**Task objective**
Identify each line below containing the string "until" and copy it.

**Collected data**

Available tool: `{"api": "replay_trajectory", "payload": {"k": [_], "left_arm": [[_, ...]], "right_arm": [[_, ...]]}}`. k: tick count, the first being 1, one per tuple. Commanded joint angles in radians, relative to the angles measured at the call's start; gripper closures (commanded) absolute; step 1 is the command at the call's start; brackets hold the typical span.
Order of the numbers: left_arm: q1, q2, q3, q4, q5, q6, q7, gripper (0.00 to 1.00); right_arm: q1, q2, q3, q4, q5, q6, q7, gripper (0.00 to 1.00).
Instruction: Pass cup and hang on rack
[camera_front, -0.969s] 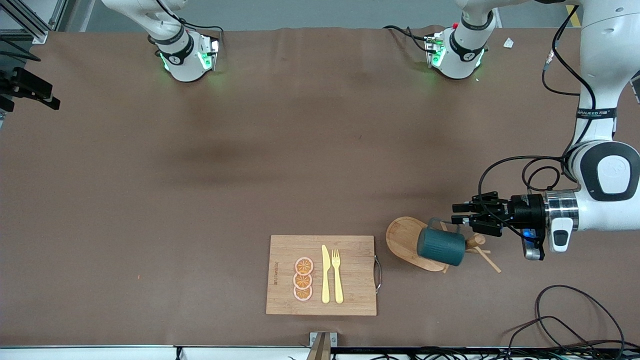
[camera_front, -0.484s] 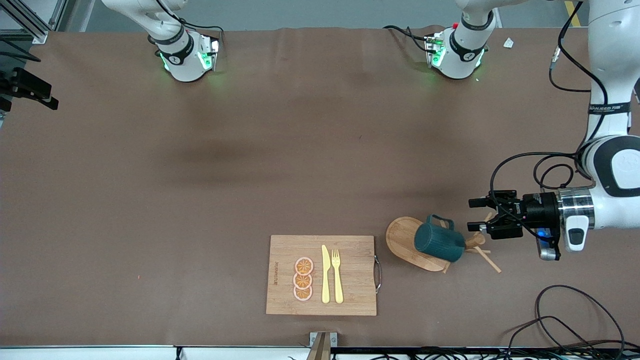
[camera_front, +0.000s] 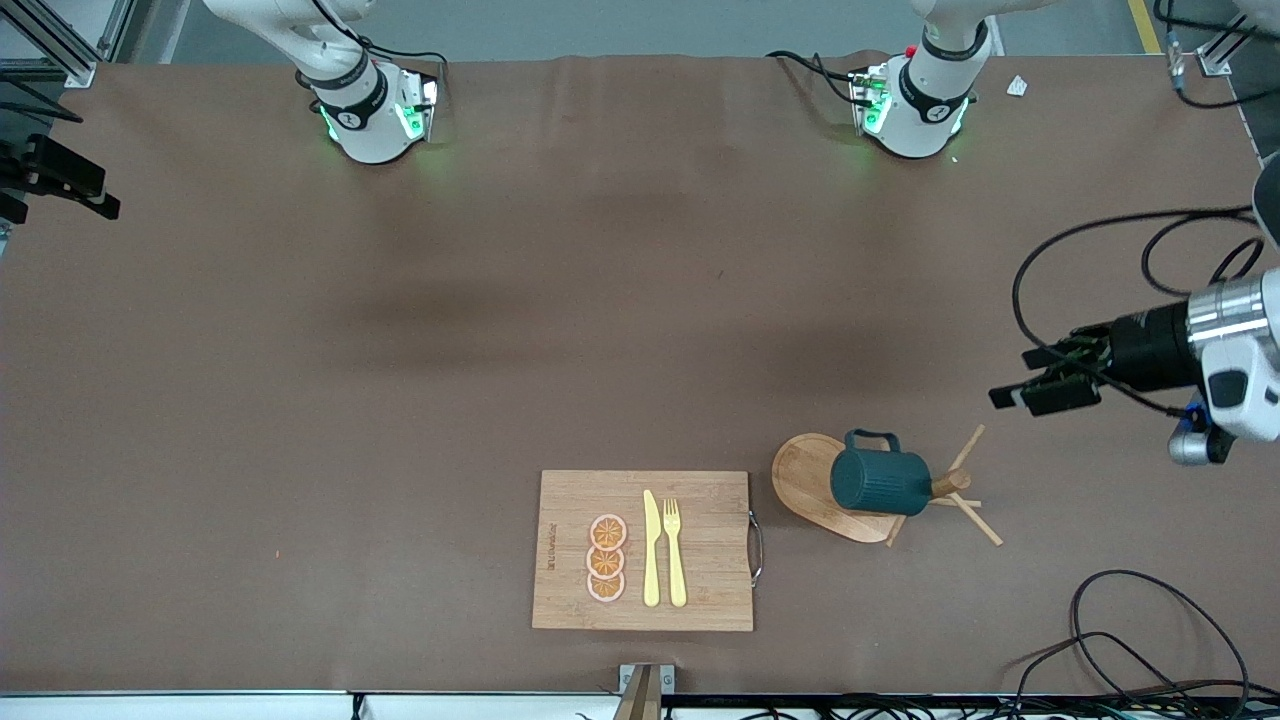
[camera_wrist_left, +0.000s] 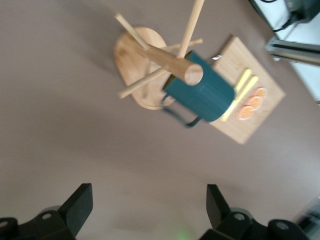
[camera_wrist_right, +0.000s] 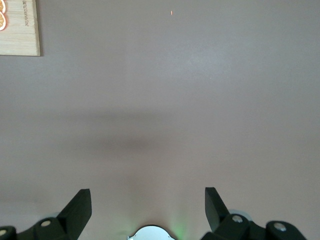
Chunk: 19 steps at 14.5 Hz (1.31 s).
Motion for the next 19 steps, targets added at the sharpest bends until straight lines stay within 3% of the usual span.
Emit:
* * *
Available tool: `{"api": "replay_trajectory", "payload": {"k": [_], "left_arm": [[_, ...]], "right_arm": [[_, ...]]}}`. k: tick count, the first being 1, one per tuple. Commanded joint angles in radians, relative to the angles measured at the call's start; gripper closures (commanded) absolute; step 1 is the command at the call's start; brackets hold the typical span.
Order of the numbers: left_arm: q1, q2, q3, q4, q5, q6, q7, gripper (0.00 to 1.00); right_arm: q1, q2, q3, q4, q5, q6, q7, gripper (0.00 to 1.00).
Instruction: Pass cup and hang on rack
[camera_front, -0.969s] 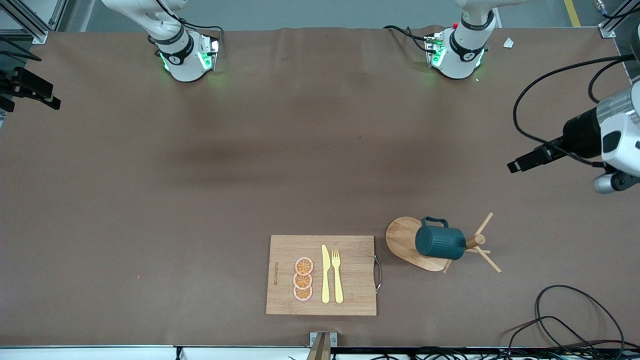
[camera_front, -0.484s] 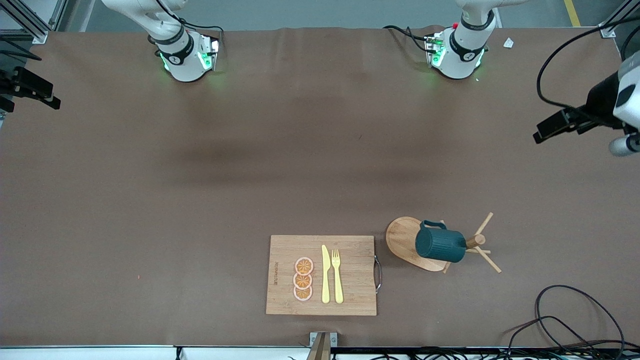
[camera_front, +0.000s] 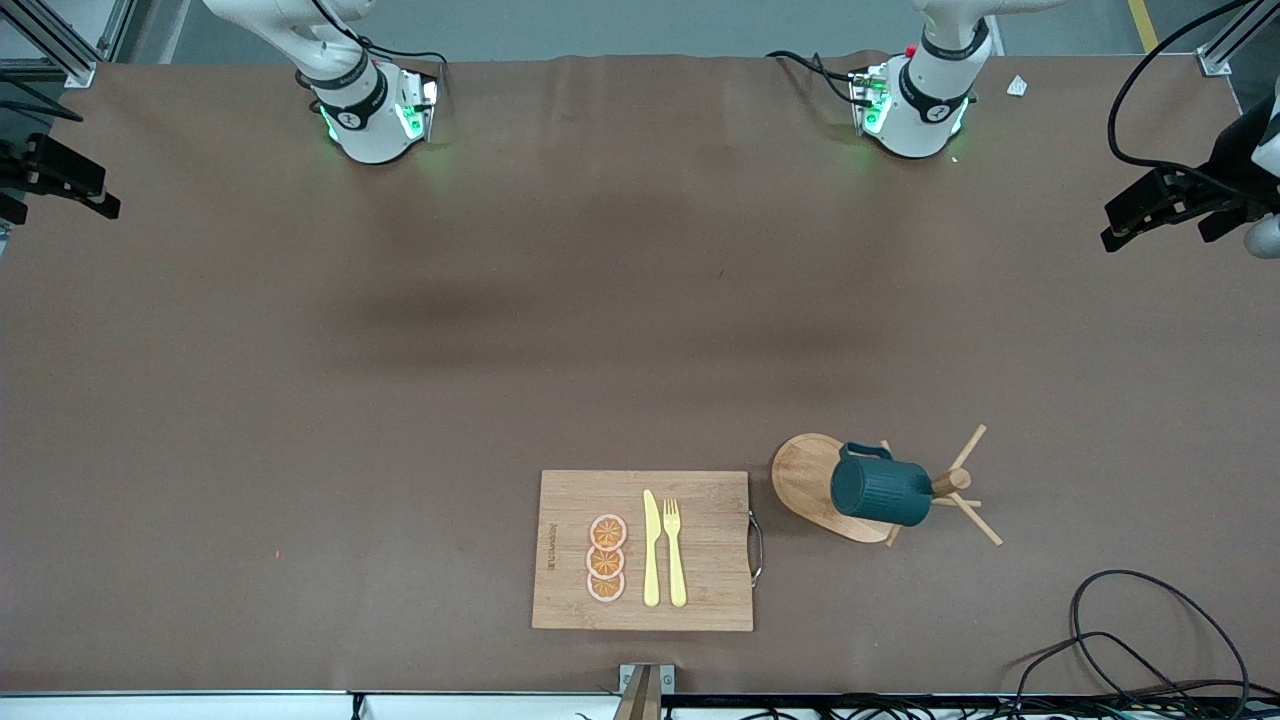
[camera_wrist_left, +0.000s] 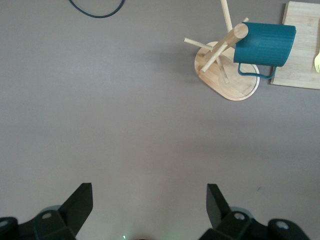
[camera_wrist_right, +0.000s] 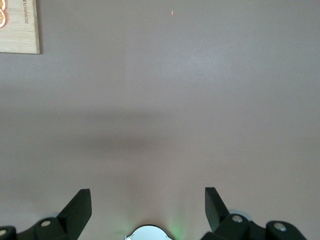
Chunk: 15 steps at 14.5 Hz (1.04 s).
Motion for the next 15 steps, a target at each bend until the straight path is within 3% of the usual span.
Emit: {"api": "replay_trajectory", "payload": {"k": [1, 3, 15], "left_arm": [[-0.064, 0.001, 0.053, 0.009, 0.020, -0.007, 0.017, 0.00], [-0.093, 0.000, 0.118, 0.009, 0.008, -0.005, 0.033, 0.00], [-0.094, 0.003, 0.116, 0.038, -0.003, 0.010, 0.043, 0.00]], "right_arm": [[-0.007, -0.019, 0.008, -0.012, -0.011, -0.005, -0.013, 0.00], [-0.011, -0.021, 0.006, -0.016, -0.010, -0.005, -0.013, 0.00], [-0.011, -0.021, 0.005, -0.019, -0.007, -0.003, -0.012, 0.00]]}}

**Written solution**
Motion for the next 19 steps, targets added at the sharpest bends until straight lines stay within 3% of the usual span.
Motion for the next 15 steps, a target at each bend until the straight path is within 3% of the usual span.

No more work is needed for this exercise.